The results obtained also suggest that 4-AP-sensitive current plays a greater role in the inferior part of the sinoatrial node, because the prolongation of the action potential caused by 4-AP was greater in the inferior part compared with that in the superior part (Fig. 9). If the peripheral-central and superior-inferior differences are caused by differences in the expression of an ion channel, then the regional differences in ion channel expression are complex. In the sinoatrial node, in addition to the classical effects of 4-AP, 4-AP also affected the maximum diastolic potential and pacemaking (Figs. 2, 4B, and 6). Generally, 4-AP decreased the maximum diastolic potential (Figs. 2 and 4B). The decrease suggests that 4-AP-sensitive current contributes to the maximum diastolic potential. In sinoatrial node cells, the activation threshold of Ito is about70 mV and, therefore, it is possible that there will be
activation of 4-AP-sensitive current during diastole (4). Figure
4B shows that the decrease in the
maximum diastolic potential was greater in the periphery of the
sinoatrial node; this is consistent with the other evidence summarized
above showing that the role of 4-AP-sensitive current is greater in the
periphery. However, another explanation of the depolarization is that
it is the result of the 4-AP-induced depolarizing shift in the
If activation
curve (42).
In some central balls, 4-AP increased the maximum diastolic potential
(Fig. 2B). This is perhaps an
indirect consequence of the block of the 4-AP-sensitive current; the
elevation and prolongation of the plateau caused by 4-AP is expected to
enhance the activation of delayed rectifying
K+ currents
(IK,r and
IK,s), which in
turn will increase the maximum diastolic potential. The increase in
maximum diastolic potential was only observed in central balls, in
which the increase in action potential duration was small; perhaps if
the role of the 4-AP-sensitive current is slight (manifested as a small
increase in action potential duration), the direct effect of the
decrease in 4-AP-sensitive current on the maximum diastolic potential
is slight and the indirect effect of the increase in the delayed
rectifying K+ currents dominates.
In the central balls, 4-AP accelerated pacemaker activity (Figs. 2 and
6), and Figs. 2B and
8A show that this was the result of an
acceleration of the pacemaker potential. This could be a direct effect
of the block of 4-AP-sensitive current flowing during diastole, the
evidence for which is considered above. If correct, this shows that
4-AP-sensitive current helps control the pacemaker potential and
pacemaker activity. Alternatively, the acceleration in rate could again
be the result of the 4-AP-induced depolarizing shift in the
If activation
curve (42). In some central balls, 4-AP resulted in an increase of the
maximum diastolic potential, whereas in the majority it resulted in a
decrease; the change in cycle length in the central balls was not
correlated with the change in maximum diastolic potential.

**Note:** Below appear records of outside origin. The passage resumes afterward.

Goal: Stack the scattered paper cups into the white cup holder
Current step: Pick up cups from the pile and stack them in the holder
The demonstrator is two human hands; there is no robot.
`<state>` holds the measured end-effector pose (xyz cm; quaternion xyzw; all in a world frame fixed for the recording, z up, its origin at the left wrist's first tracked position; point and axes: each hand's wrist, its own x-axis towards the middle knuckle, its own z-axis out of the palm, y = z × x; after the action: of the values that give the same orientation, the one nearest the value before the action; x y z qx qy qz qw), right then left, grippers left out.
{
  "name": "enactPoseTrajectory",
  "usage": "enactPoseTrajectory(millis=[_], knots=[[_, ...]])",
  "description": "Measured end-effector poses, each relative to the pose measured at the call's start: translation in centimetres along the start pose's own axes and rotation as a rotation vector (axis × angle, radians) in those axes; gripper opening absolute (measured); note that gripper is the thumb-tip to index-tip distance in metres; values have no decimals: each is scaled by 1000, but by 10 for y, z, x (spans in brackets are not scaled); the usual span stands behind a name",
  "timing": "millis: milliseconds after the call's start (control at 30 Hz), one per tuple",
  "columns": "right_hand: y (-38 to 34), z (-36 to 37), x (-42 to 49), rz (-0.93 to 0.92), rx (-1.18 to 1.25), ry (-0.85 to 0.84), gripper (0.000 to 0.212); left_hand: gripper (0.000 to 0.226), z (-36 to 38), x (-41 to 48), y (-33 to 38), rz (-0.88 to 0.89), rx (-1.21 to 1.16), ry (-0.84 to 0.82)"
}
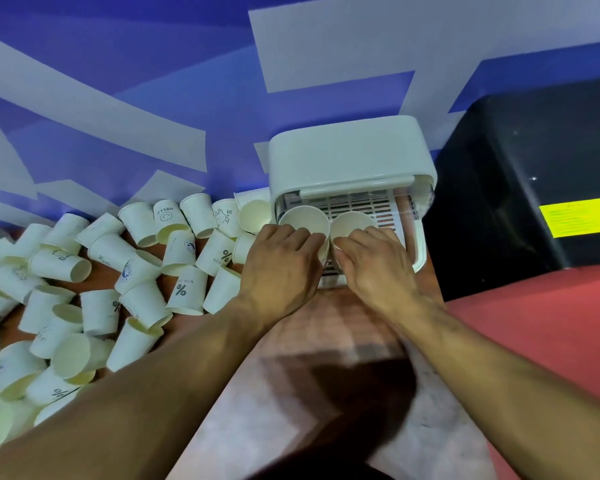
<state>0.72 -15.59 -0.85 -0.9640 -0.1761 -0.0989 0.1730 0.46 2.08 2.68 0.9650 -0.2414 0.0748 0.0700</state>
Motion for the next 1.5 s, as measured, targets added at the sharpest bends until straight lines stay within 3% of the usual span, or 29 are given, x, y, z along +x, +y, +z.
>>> enactPoseTrajectory(millis=[300,600,967,1333,1500], knots=[[2,7,-2,4,27,-20,21,23,19,-1,-2,-1,19,-73],[0,8,-2,11,19,-13,23,47,29,-7,-6,34,73,-208],[0,11,-2,37,46,-3,22,51,36,-7,-4,35,53,-161],[-3,6,-2,81,56,-60,22,66,23,-8,5,9,48,-221],[-9,-4,-2,97,59,-104,12,43,22,-11,4,-6,68,-195]])
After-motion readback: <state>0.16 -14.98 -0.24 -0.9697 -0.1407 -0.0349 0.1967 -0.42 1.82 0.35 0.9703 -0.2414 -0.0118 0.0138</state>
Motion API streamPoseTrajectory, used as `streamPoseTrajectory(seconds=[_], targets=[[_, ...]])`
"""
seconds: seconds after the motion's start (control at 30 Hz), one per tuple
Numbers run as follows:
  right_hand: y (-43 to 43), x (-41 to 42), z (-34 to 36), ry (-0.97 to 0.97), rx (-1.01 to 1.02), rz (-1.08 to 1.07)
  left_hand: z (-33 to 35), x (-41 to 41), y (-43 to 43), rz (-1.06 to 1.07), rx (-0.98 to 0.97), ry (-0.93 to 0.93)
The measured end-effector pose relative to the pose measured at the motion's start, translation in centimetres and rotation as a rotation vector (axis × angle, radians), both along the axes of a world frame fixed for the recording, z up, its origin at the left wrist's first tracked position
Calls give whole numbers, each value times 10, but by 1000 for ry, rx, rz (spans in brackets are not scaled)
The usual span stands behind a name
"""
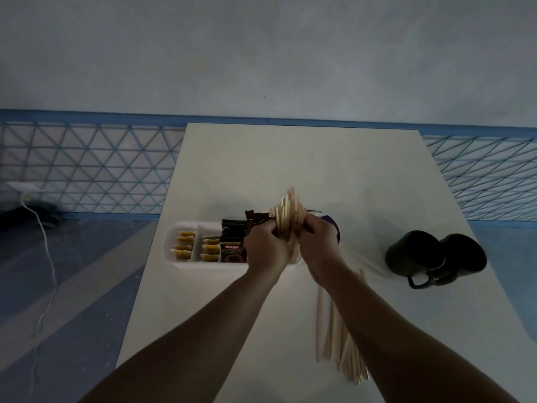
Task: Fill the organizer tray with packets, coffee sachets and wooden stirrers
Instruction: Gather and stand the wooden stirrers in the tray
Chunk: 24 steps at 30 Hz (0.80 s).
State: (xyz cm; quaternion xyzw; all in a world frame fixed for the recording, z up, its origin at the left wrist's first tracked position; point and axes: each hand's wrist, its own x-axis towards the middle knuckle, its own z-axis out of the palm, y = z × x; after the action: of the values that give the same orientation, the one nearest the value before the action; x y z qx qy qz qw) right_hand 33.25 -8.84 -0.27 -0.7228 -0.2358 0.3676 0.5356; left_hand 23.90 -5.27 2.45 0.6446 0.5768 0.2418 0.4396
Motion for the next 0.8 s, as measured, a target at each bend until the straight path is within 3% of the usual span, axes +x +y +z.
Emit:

If the role of 4-AP-sensitive current is greater in the periphery, the
acceleration of pacemaker activity by 4-AP may be expected to be
greater in the periphery, whereas the reverse was true. In peripheral
balls, 4-AP prolonged the cycle length rather than shortening it (Figs.
2A and 6). The prolongation of the
cycle length is likely to be another indirect effect of 4-AP; as shown in Effect of 4-AP on small ball-like tissue
preparations from different regions of sinoatrial node: Regional
differences from periphery to center (see Fig.
7A and related text), much of this was
the result of the marked increase in action potential duration in the
peripheral balls.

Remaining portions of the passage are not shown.